Perhaps more importantly, our analysis found that the strength of these stakeholder influences is actually dynamic and can be negatively impacted by external economic crises. 

For a start, an economic slowdown or recession reduces the bargaining power of the labour force. This is because a tough economic environment can lead to more extreme outcomes. When faced with the risk of their company being liquidated, it is understandable that employees are more likely to see a merger as the lesser of two evils. The focus shifts from short-term labour rights to the long-term collective future of the organisation.

This was seen during the 2009 acquisition of Belgium-based bank Fortis by BNP Paribas. Taking place after the 2007–2008 global banking crisis, the labour force ended up making concessions on everything from job cuts and voluntary redundancy packages to compensation and benefits, as they recognised the greater need to facilitate the deal and ensure the continuity of the newly formed company.  

A drastic economic shock can also result in a loosening of regulations by governments, even if it’s in the short term, as happened in the US and the UK during the 2007–2008 global banking crisis. This can give firms greater leeway to push through swift asset restructuring programmes or more substantial layoffs as part of an acquisition, again weakening the influence of employees on the outcome of the merger.

Yet, it’s not just employees’ influence that can be impacted by financial crises. In 2023, Swiss bank UBS Group AG agreed to buy Credit Suisse for US$3.2 billion in an all-stock deal brokered by the government of Switzerland and the Swiss Financial Market Supervisory Authority. After the failures of US banks, the deal was rushed through following concerns that Credit Suisse would suffer the same fate, leading to global panic. 

Although the acquisition rescued the bank, many Credit Suisse shareholders were left deeply unhappy. In particular, many were angered by the Swiss government utilising a clause in the Swiss constitution that allowed them to bypass the need for a shareholder vote on the deal. While this is an extreme example, the Credit Suisse case clearly demonstrates how shareholder influence can be drastically weakened by economic shocks. It also underlines the shifting nature of the influences of both shareholders and employees, dependent on broader external factors. 

Different dynamics

Understanding these shifting power dynamics is especially important when considering the viability of undertaking M&As in overseas markets.
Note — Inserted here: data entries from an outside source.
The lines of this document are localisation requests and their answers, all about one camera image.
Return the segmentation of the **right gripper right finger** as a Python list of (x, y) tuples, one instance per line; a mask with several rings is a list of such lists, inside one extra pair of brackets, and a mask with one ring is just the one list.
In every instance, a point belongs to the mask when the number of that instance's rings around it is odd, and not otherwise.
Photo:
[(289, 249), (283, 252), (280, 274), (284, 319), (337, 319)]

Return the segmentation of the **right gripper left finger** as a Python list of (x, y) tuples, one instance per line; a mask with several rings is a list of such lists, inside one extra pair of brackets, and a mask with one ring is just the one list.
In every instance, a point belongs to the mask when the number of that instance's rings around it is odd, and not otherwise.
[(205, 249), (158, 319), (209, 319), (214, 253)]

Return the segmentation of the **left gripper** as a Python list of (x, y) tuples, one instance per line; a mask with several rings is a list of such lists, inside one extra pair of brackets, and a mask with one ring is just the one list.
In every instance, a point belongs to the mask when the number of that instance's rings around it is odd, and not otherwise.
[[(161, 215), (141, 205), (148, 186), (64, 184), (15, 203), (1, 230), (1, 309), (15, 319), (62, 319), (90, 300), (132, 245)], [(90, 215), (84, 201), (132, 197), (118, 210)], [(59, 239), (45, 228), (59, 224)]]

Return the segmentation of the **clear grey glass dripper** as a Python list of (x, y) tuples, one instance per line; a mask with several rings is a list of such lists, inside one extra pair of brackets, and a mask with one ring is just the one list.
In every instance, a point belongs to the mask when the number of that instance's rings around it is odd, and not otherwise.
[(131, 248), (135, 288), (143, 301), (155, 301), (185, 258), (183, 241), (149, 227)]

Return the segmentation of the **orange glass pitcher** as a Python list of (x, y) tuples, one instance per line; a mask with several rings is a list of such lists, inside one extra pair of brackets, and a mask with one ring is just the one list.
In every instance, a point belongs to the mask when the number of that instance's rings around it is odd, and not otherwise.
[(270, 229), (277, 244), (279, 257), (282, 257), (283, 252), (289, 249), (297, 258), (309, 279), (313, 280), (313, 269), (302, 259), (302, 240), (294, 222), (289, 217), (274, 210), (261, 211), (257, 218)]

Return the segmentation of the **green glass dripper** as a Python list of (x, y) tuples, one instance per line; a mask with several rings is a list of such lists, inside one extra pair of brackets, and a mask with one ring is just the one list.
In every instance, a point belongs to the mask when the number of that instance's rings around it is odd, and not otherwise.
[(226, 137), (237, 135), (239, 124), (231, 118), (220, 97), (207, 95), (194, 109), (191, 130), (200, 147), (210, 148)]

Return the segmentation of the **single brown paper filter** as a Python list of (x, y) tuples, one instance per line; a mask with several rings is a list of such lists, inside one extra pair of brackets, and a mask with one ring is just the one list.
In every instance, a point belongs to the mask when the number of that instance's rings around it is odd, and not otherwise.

Just because a certain strategy worked for a previous acquisition in one country, there is no guarantee that the same approach can be successfully applied to an acquisition elsewhere. What worked in the US is not necessarily going to work in France. 

Executives need to be aware of what is happening in the country they’re entering, in terms of understanding that country’s labour rights and how these compare to shareholder rights. They also need to be aware that conditions can change at the macro level over time (sometimes rapidly), and that this could lead to changes in rights and regulations and impact the preferences of the different stakeholders involved. And, in the most extreme situations such as the Credit Suisse case, that a new and unexpected stakeholder might come in and disrupt the entire dynamic. 

It is only through a proper understanding of the power dynamics at play between employees and shareholders – and how these can be affected by external pressures – that those involved in planning and executing M&A strategies can have a better chance of gauging their potential success or failure.